### Task prompt
Write out every line from the listing below where the string "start" is found.
+ + + + +
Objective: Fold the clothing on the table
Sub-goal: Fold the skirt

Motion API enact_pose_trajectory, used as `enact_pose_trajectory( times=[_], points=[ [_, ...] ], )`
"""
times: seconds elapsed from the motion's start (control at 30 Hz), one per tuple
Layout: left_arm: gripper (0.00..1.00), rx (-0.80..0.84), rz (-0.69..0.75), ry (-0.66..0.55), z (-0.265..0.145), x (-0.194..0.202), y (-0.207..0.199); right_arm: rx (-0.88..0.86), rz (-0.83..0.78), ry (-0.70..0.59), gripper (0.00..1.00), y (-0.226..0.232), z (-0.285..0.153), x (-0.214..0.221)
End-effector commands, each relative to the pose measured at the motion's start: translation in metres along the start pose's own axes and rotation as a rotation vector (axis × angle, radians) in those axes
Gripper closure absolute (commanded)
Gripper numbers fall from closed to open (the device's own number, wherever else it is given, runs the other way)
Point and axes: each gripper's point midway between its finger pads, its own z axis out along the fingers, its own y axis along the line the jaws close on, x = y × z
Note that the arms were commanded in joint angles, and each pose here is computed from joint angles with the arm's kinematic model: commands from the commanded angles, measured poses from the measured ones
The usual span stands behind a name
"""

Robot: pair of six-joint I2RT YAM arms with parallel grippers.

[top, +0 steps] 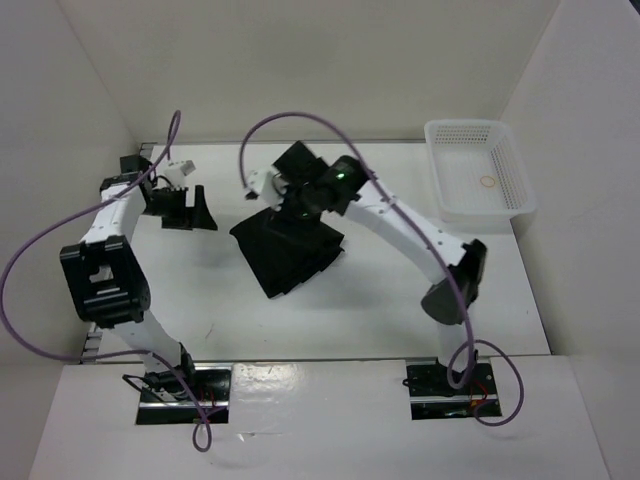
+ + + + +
### Finished exercise
times: seconds elapsed from the motion's start (control at 30 Hz), one per tuple
End-effector commands, each relative to the pose measured at the motion's start: translation in metres along the start pose's own axes and rotation as a rotation vector (axis × angle, radians) in those axes

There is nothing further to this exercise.